De façon générale, les médecins et le public sont favorables au DMC mais certains enjeux d’ordre éthique et logistique limitent son adoption.  Certaines préoccupations comprennent: la difficulté de prédire lequel des donateurs va mourir dans un délai de temps qui permet de procéder au don d’organes, le manque de consensus des critères qui définissent la mort circulatoire et comment la diagnostiquer, et le désaccord quant à la période d’attente entre l’arrêt de la circulation et le début du prélèvement des organes. Tout délai prolonge la durée où les organes restent sans oxygène augmentant ainsi le risque potentiel de dommages aux organes. Présentement, le temps d’attente pour déclarer la mort circulatoire et de pouvoir procéder au prélèvement des organes est de 5 minutes.

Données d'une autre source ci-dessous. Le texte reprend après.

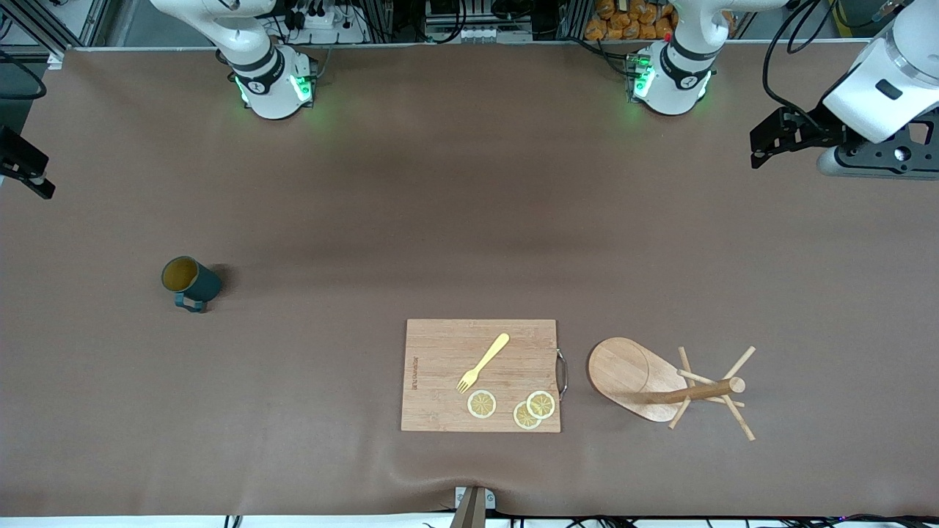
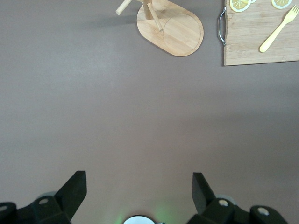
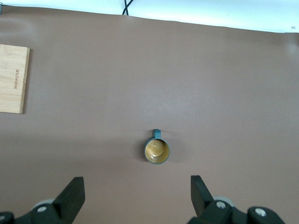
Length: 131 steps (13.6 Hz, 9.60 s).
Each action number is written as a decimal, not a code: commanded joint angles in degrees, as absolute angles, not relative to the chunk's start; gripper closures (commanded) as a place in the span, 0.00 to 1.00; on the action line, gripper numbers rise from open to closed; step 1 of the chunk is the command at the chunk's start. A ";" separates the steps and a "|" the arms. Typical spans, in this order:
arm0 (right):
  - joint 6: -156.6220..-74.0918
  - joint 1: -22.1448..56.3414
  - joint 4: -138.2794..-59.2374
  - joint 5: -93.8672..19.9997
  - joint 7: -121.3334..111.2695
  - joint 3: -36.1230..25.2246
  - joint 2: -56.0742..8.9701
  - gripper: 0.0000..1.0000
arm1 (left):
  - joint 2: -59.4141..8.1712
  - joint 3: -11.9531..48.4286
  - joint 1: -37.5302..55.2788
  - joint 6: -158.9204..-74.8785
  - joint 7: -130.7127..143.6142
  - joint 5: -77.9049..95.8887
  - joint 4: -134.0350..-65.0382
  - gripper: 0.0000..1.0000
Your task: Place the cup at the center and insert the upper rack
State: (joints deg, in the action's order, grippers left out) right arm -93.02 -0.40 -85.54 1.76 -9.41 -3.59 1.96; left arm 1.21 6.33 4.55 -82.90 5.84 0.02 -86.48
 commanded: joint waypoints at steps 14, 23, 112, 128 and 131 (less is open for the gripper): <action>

Par contre, les critiques du DMC soutiennent la possibilité d’autoréanimation, ou la reprise de la circulation spontanée sans qu’il y ait intervention, comme une raison pour retarder le prélèvement d'organes suite à l’arrêt de la circulation.  Notre revue de la littérature scientifique ne nous a pas permis d’obtenir les preuves suffisantes pour conclure de manière définitive et répondre à ces préoccupations.

Le programme de recherche DePPICt mené par Sonny Dhanani de l'Hôpital pour enfants de l'Est de l'Ontario et de l'Université d'Ottawa, sous l’auspice du Groupe canadien de recherche en soins critiques, vise à fournir des renseignements précieux sur la physiologie de la mort suite à l’interruption des soins de maintien de la vie.  Cette information guidera la pratique du DMC avec comme objectif d’augmenter le taux de don d’organes au Canada.

En 2014, l'équipe de DePPICt a publié les résultats d’une étude pilote dans la révue scientifique Critical Care Medicine.  Cette étude phare portant sur 41 patients a permis de montrer la faisabilité d’observer l'histoire naturelle du processus de mort dans les unités de soins intensifs canadiennes après l’arrêt des interventions de réanimation canadienne.  Ceci c’est fait par la collecte et l'analyse des signes vitaux des patients mourants.  Vous pouvez lire l'article dans Critical Care Medicine en cliquant ici.

En 2014, l'équipe DePPICt a reçu un financement dans le cadre du Programme national de recherche en transplantation du Canada pour une étude plus vaste: « Death Prediction and Physiology after Removal of Therapy (DePPaRT) ».  L'étude DePPaRT, qui est actuellement en cours, va recruter 500 patients dans 13 centres à travers le Canada ainsi que plusieurs centres en République Tchèque et au Royaume-Uni.  L’objectif de cette vaste étude est de documenter la physiologie du processus de la mort et de développer un outil pour permettre aux médecins de prédire le temps entre l’interruption des soins de maintien de la vie et le décès du patient.  L’étude comprend également un volet qualitatif pour examiner le processus de prise de décision entourant le don d’organes ainsi que ce que les membres de la famille ressentent lorsque leur proche devient un donneur d’organes, ou dans le cas échéant, ne puisse faire un don. Les résultats des aspects quantitatifs et qualitatifs de cette étude seront d’une grande importance pour soutenir et guider les politiques sur le DMC à travers le Canada. L'étude DePPaRT cherche à fournir les données probantes requises pour répondre aux enjeux actuels entourant le DMC afin de faciliter son adoption à travers le Canada et ainsi permettre l’accès à un plus grand nombre d’organes pour les patients qui en ont désespérément besoin.

L’étude DePPaRT fourni un autre bel exemple de la contribution de la recherche menée par les chercheurs du CCCTG pour améliorer les soins portés aux patients gravement malades et le potentiel d’avoir un impact favorable sur le système de soins de santé.